▸ Activity
Report how many lines in the listing below include the word "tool". Write nothing besides the number.

▸ Source data
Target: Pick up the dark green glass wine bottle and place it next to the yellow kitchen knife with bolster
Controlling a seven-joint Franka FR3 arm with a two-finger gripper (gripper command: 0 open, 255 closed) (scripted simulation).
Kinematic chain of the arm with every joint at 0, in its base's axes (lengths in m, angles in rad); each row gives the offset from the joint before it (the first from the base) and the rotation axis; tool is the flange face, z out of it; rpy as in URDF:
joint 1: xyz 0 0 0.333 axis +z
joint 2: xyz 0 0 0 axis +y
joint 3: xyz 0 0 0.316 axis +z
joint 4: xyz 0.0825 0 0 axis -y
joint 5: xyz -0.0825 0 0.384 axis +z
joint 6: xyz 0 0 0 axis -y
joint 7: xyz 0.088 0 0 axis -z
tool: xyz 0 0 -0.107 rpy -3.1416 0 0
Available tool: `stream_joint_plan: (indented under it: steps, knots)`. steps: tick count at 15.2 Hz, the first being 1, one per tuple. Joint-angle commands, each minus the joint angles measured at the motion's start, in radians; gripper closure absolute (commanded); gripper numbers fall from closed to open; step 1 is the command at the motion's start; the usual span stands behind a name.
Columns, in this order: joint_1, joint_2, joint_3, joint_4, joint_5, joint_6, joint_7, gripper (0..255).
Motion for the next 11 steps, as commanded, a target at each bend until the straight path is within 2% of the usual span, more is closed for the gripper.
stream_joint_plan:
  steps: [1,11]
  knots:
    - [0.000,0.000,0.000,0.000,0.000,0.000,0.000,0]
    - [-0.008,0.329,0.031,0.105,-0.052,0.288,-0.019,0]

▸ Task solution
3